Now IF 7870 is replacing 6870, why does it cost $110 more AT RELEASE?

Seriously even $300 would have been expensive, but understandable because of new tech and all that crap......
AMD is really triying to recover all the money that has been losing

Nvidia, your mission is make gk104 cost $299 and overtake HD7950, and hurry up damn it!!!(also make it consume the same as 7950 )
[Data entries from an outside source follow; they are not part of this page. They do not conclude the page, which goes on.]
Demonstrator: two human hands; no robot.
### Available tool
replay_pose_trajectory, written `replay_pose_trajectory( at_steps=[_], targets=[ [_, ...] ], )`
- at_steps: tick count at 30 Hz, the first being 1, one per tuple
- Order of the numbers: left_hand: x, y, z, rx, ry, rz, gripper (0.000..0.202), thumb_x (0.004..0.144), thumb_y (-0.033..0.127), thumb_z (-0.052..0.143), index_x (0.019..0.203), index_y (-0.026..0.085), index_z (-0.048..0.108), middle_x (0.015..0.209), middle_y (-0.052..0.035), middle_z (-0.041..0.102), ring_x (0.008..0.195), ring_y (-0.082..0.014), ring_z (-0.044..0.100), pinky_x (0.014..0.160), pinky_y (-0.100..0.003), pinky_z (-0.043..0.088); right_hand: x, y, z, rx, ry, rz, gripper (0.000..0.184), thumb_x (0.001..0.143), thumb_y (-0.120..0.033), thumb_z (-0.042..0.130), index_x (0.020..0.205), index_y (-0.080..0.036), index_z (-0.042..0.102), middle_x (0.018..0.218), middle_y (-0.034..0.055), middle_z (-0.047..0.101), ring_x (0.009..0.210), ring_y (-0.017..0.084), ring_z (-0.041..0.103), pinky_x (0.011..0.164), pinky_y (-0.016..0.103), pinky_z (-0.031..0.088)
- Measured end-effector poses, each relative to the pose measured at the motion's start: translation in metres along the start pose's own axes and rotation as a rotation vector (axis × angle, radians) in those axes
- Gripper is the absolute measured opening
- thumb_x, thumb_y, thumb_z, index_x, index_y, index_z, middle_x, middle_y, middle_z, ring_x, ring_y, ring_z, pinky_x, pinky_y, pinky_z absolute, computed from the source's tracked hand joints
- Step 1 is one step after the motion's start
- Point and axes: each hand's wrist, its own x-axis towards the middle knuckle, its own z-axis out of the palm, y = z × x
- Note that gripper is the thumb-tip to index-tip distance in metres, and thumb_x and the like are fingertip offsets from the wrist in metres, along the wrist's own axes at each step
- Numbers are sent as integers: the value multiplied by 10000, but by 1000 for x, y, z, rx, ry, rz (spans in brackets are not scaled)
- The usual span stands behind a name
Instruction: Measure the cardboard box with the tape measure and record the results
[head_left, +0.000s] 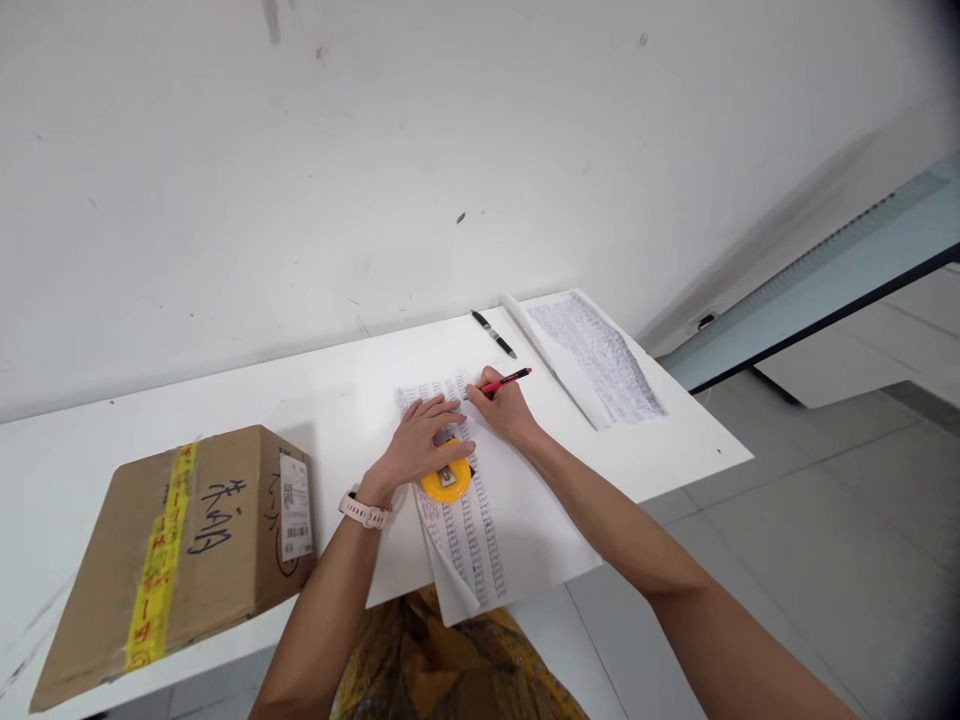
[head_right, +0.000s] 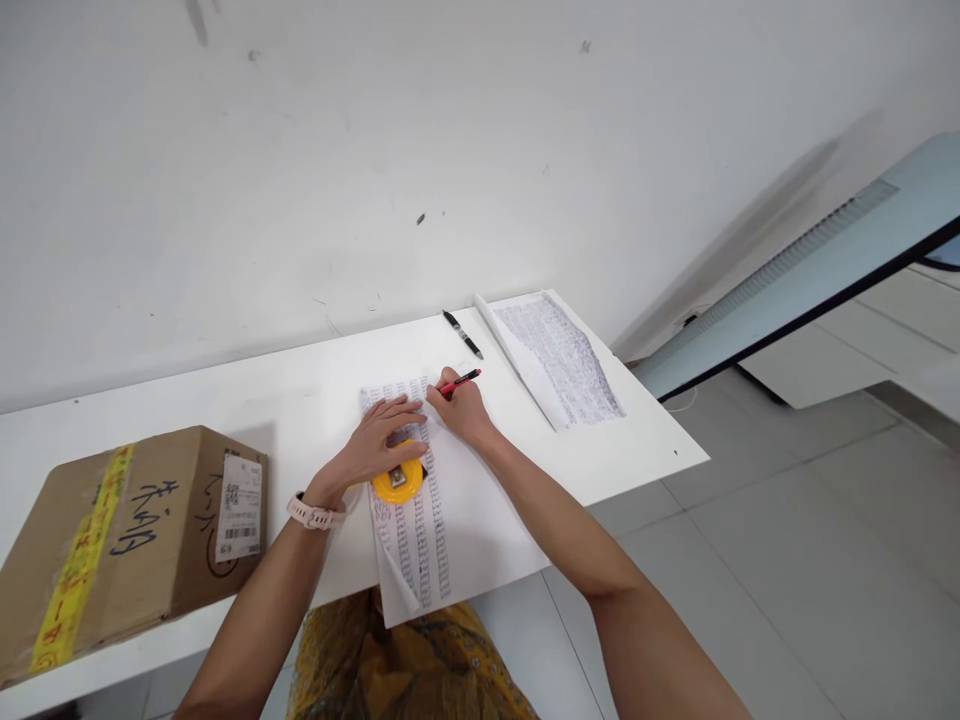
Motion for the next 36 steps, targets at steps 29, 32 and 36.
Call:
replay_pose_trajectory(
  at_steps=[29,32,36],
  targets=[
    [0,-2,2,-3,4,-2,469,884,559,573,1263,286,618,1522,6,461,1478,-236,276,1235,-465,106,0,1,1,18,1,-13,245,760,-270,562,622,-236,363,554,-63,361,560,124,347,551,277,276],
    [0,-2,2,-11,3,-4,473,879,565,577,1264,295,618,1524,9,459,1480,-243,272,1235,-470,105,0,1,1,23,1,0,245,758,-269,563,622,-235,362,559,-63,366,561,123,349,549,276,275],
    [1,-4,3,-13,7,2,499,865,590,583,1268,298,620,1520,7,465,1479,-257,272,1235,-473,109,0,-1,1,32,18,14,249,760,-270,563,625,-237,356,564,-64,355,562,123,339,548,275,276]
  ],
)
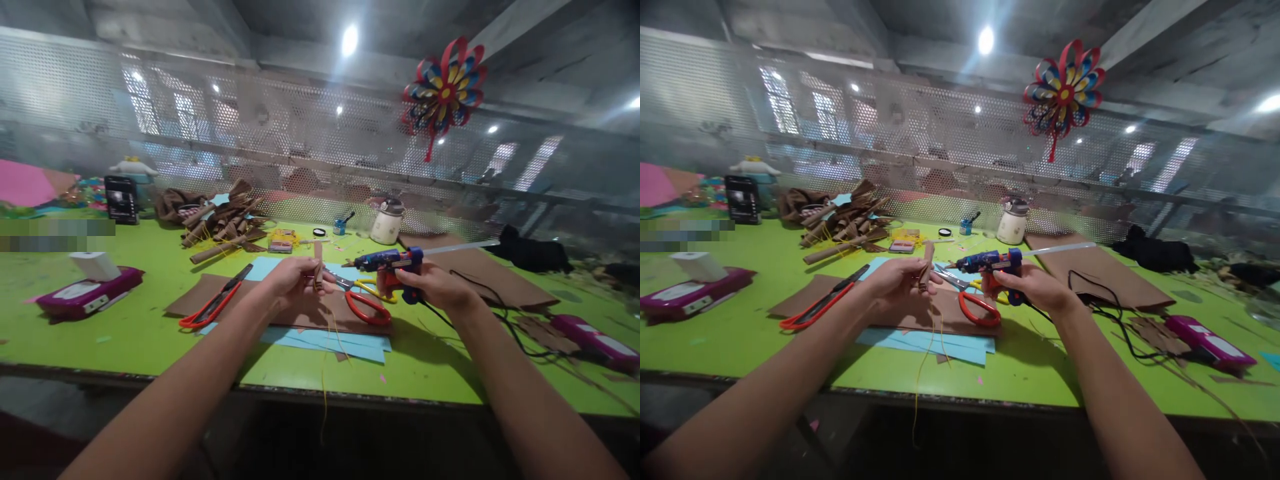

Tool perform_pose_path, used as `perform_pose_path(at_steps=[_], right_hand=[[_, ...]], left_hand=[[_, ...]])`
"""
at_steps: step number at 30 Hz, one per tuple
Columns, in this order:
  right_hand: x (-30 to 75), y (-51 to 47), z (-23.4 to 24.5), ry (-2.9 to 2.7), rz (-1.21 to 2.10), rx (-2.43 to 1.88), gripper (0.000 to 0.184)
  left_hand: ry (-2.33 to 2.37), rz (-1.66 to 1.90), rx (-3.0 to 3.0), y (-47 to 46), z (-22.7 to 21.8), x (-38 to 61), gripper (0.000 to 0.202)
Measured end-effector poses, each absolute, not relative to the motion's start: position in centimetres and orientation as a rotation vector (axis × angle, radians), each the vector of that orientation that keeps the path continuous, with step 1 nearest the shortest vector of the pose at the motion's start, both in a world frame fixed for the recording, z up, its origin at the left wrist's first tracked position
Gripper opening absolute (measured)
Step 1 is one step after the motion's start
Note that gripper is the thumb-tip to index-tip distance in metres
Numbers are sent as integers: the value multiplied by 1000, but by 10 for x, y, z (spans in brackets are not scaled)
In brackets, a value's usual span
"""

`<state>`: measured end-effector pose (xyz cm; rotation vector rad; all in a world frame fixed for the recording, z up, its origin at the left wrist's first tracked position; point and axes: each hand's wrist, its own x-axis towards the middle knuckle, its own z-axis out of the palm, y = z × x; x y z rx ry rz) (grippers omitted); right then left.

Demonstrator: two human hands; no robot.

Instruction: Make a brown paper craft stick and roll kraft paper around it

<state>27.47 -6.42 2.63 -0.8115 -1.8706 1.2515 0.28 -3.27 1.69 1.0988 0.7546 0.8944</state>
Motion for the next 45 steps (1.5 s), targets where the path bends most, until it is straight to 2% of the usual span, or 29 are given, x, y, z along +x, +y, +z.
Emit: perform_pose_path(at_steps=[13,31,45], right_hand=[[259,-68,27,-2154,851,-1088,39],[255,-67,27,-2219,715,-1103,40],[250,-76,35,-2192,697,-1096,32]], left_hand=[[692,798,1150,-33,9,8,14],[669,793,1183,-35,8,10,7],[584,678,1159,-34,8,7,18]])
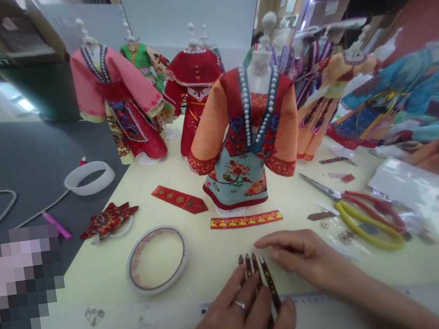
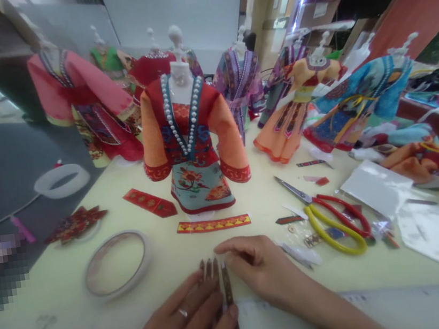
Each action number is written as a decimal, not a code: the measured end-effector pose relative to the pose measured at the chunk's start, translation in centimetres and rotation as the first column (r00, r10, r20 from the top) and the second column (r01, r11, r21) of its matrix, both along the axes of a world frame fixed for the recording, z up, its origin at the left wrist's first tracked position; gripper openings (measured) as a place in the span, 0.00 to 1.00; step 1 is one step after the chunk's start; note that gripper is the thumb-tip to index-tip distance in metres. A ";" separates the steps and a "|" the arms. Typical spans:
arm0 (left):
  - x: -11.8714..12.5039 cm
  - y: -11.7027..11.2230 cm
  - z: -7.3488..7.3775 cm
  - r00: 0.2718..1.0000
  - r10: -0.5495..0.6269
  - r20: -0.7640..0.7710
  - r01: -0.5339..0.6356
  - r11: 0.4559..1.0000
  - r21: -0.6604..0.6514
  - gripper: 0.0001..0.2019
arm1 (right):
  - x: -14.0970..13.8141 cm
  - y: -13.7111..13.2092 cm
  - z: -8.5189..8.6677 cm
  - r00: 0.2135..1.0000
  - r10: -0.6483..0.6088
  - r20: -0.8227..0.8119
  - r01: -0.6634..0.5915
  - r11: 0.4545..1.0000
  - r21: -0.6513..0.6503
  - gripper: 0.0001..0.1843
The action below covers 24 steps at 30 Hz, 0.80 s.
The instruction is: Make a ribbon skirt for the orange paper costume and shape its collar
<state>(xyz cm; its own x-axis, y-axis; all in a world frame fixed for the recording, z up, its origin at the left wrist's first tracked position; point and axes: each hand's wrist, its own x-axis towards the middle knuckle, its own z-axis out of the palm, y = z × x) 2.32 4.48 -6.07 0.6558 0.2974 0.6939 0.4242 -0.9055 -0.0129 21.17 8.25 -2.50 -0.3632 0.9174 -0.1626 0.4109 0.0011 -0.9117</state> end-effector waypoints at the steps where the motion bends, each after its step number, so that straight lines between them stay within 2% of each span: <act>1: -0.1 0.0 0.4 0.999 -0.006 -0.040 0.006 1.000 -0.007 0.13 | -0.1 0.0 0.2 1.000 0.011 -0.005 -0.011 0.998 0.066 0.11; 3: -0.3 0.1 0.9 0.996 -0.008 -0.089 0.007 1.000 -0.014 0.14 | -0.3 0.0 0.5 0.998 0.055 -0.042 -0.047 0.984 0.170 0.10; 5: -0.2 0.2 0.9 0.998 0.011 -0.069 -0.011 1.000 -0.002 0.14 | -0.4 -0.1 0.5 0.994 0.103 -0.045 -0.091 0.972 0.218 0.11; 9: 0.2 0.1 0.4 0.997 0.069 0.032 -0.070 0.997 0.039 0.14 | -0.6 -0.1 0.0 0.984 0.177 0.016 -0.177 0.966 0.191 0.13; 12: 0.3 0.0 -0.1 0.998 0.070 -0.007 -0.070 0.997 0.016 0.14 | -0.6 -0.1 -0.5 0.986 0.165 0.035 -0.168 0.973 0.157 0.14; 17: 0.6 0.0 -1.0 0.992 0.102 0.074 -0.107 0.991 0.074 0.17 | -0.6 0.0 -0.6 0.982 0.175 0.070 -0.183 0.973 0.139 0.16; 24: 0.6 -0.1 -1.6 0.991 0.095 0.097 -0.101 0.993 0.067 0.21 | -0.6 0.2 -1.1 0.977 0.172 0.127 -0.194 0.962 0.193 0.15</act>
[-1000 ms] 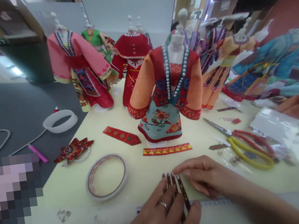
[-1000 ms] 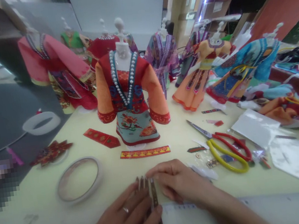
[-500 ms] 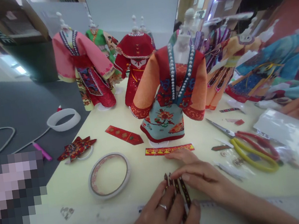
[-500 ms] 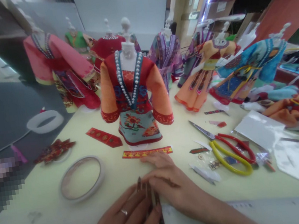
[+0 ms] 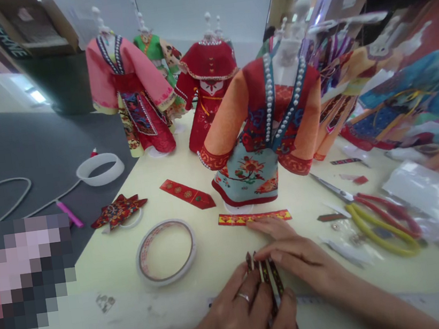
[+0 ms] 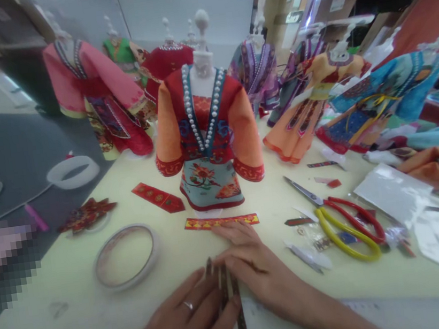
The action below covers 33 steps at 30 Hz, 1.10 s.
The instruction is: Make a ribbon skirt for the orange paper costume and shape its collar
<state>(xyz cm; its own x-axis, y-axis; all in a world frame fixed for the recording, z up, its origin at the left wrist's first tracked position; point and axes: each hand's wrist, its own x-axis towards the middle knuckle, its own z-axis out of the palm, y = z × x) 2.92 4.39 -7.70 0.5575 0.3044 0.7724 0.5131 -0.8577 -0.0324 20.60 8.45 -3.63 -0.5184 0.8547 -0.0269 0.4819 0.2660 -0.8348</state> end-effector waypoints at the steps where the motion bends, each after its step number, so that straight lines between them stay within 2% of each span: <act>1: 0.0 0.0 -0.1 1.000 0.002 0.001 -0.002 1.000 -0.003 0.21 | 0.0 0.0 -0.1 1.000 0.008 -0.005 -0.008 1.000 0.006 0.15; 13: 0.2 -0.1 -0.3 1.000 0.005 0.027 -0.004 0.999 -0.038 0.24 | 0.1 0.1 0.1 1.000 0.003 -0.001 -0.003 1.000 0.018 0.14; 19: 0.0 -0.1 -0.3 1.000 0.001 -0.019 -0.002 0.998 -0.060 0.24 | 0.0 0.0 0.2 0.999 0.037 -0.003 -0.037 0.998 0.046 0.14; 33: 0.0 0.0 -0.2 1.000 0.013 0.006 -0.012 0.998 -0.057 0.24 | -0.2 0.0 0.1 1.000 0.002 -0.013 -0.001 0.997 0.076 0.14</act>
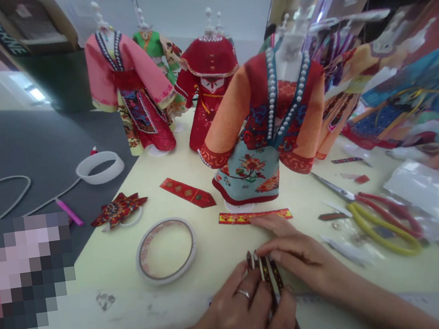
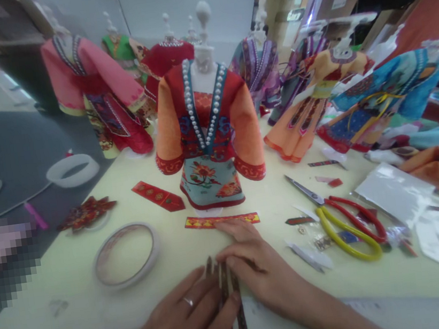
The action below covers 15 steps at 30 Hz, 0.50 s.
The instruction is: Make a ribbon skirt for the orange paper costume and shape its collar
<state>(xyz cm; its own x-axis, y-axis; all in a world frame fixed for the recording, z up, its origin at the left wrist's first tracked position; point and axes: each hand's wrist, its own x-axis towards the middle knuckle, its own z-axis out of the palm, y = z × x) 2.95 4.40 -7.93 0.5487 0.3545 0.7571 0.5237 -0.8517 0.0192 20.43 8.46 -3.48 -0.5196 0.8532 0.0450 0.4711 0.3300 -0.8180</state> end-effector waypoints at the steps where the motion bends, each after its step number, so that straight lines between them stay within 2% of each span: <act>1: 0.0 0.0 -0.1 1.000 -0.002 -0.005 0.002 1.000 0.000 0.24 | 0.0 0.0 0.0 1.000 0.000 0.003 0.000 1.000 0.009 0.14; 15: 0.0 0.0 0.1 1.000 0.003 0.001 -0.003 1.000 0.008 0.24 | 0.0 -0.3 0.3 0.997 0.006 0.079 -0.010 0.999 0.045 0.15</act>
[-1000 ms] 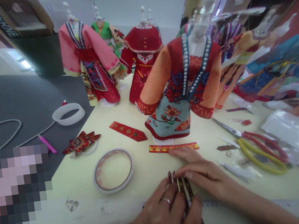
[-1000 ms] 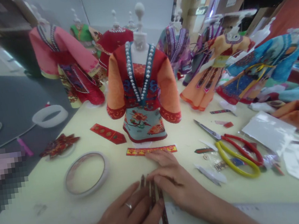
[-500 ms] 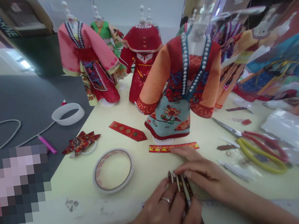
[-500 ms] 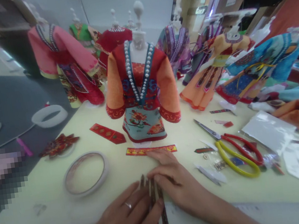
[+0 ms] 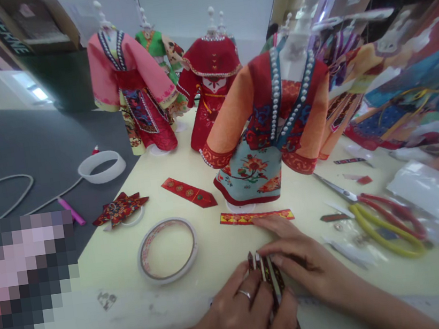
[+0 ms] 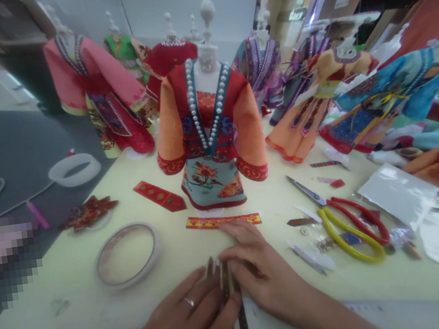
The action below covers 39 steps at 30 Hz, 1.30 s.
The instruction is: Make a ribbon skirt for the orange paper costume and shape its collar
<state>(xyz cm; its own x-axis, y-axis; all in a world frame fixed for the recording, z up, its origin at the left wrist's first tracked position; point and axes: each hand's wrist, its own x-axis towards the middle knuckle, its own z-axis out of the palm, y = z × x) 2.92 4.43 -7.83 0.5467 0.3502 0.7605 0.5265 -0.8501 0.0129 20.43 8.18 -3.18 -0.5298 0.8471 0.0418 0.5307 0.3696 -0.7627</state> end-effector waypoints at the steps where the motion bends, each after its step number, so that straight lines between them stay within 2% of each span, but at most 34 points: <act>1: 0.0 0.0 0.0 1.000 0.000 0.002 0.000 1.000 0.005 0.24 | 0.0 0.0 0.0 1.000 0.004 0.005 -0.004 1.000 0.009 0.15; 11: -0.1 0.1 0.0 1.000 0.003 -0.024 -0.003 1.000 0.018 0.25 | 0.1 0.0 -0.3 1.000 0.003 0.016 -0.004 0.999 0.044 0.15; 14: -0.3 0.1 0.8 0.999 -0.006 -0.053 0.007 1.000 0.011 0.24 | 0.0 0.0 -0.3 1.000 -0.005 0.002 0.005 0.999 0.049 0.15; 18: -0.9 0.2 2.1 0.984 -0.055 -0.168 0.046 0.997 -0.059 0.23 | -0.1 0.0 -0.1 1.000 -0.001 0.011 0.001 0.998 0.057 0.15; 22: -1.3 0.3 2.5 0.977 -0.068 -0.204 0.054 0.996 -0.073 0.23 | 0.0 0.0 -0.1 1.000 0.001 0.016 -0.003 0.997 0.077 0.15; 30: -1.1 0.2 2.5 0.983 -0.040 -0.179 0.028 0.997 -0.071 0.23 | -0.1 -0.1 -0.1 0.999 0.009 0.041 -0.013 0.995 0.102 0.16; 36: -0.6 0.3 1.0 0.996 -0.012 -0.089 0.011 1.000 -0.013 0.24 | 0.0 0.1 -0.3 0.999 0.017 0.035 -0.021 0.993 0.119 0.15; 39: -0.5 0.4 0.6 0.993 -0.025 -0.117 0.021 0.999 -0.035 0.25 | 0.0 0.1 -0.3 0.999 0.015 0.030 -0.018 0.993 0.119 0.15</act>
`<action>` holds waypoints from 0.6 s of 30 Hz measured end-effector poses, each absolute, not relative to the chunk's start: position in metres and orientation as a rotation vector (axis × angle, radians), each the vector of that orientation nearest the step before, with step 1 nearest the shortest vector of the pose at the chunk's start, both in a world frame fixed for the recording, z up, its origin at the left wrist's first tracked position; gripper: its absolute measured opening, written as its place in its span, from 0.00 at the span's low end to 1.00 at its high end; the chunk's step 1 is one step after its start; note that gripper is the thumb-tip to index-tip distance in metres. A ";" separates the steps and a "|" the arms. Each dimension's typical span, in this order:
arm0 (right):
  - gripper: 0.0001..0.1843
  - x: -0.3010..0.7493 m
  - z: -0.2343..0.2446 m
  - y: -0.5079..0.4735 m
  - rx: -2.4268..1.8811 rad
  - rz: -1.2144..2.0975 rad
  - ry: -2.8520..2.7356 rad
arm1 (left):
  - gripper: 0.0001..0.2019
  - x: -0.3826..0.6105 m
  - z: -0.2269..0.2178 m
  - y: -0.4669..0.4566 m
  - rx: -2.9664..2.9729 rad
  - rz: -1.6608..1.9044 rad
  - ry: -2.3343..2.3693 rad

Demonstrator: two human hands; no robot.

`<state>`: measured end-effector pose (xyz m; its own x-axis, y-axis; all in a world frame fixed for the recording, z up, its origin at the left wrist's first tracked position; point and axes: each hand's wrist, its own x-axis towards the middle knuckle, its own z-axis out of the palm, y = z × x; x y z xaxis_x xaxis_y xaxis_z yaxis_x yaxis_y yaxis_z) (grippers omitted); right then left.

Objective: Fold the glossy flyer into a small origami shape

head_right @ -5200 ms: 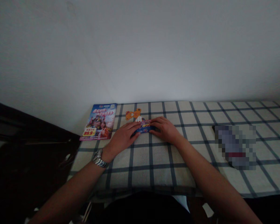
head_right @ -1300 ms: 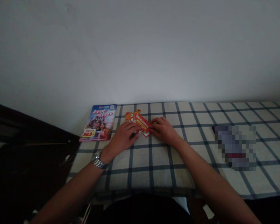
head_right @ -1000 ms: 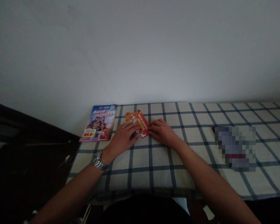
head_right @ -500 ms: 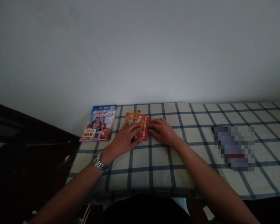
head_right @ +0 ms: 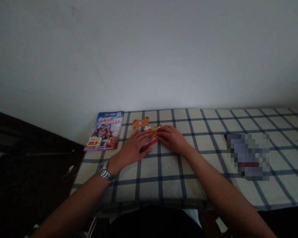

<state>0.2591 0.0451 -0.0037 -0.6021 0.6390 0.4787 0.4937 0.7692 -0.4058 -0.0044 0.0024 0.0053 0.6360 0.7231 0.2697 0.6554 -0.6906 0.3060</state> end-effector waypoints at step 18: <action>0.11 0.257 0.001 0.038 -0.858 0.315 -2.401 | 0.17 -0.007 0.007 0.006 2.663 0.645 1.299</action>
<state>0.2572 0.0383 0.0014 -0.6350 0.6407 0.4316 0.5079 0.7672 -0.3917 -0.0068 0.0058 0.0072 0.5438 0.7734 0.3258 0.7271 -0.6281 0.2772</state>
Benetanegia i need you here to say the opposite i do xD, although this time i don't think you antagonize as much.

AMD stop milking!!

This from hardOCP forum: 
"350 bucks for the 7870? remember when the 6870 was technically just a replacement for the 5770? by that I mean it was slower than the 5870 and really was just a shuffling and moving of model numbers. so reality is this would be a 7770 based on the way their naming scheme was with the 5000 series. so now we have a mid range card that is about 120% faster than the 2.5 year old 5770 while costing 120% more than the 5770 originally launched at. 2.5 years later and we get exactly the SAME performance per dollar. anyway lets now look at the 6870 which launched at $240. well the 7870 costs 45% more while being about 45% faster. lol, again we are getting the SAME performance per dollar. all AMD seems to be doing is keeping things the same or in the case of the 7950/7970, charging even more for it. whatever happened to next gen cards giving more performance per dollar?"


----------



## sanadanosa (Mar 5, 2012)

What a great card. I always on green side and now I'm really surprised.


----------



## Imhoteps (Mar 5, 2012)

Fixed`n`deleted.


----------



## kid41212003 (Mar 5, 2012)

Steevo said:


> And if it beats this card by 5% and is consuming the electrical output of a small nation and costs $100 more you will probably still buy it and love yourself for it.
> 
> *Not directed at you, but that the hordes of _*Nvidiots*_ who are frothing at the mouth with implied supposed rainbow out a unicorns ass results from a tweet from Nvidia Italy, who have dick all to do with anything from what I can see.
> 
> ...



 i have a gtx480 (bought in 06/2010)


----------



## Jeffredo (Mar 5, 2012)

I don't buy a new GPU that often. Its too close to Kepler and I want to see what they can do before I lock myself in for a couple years.  If they're a dud the HD 7850 looks like a perfect match for my hoary old Phenom II.


----------



## Crap Daddy (Mar 5, 2012)

No suprise here. More or less you get same performance after more than one year and a new generation for the same bucks you paid for the 6000 series.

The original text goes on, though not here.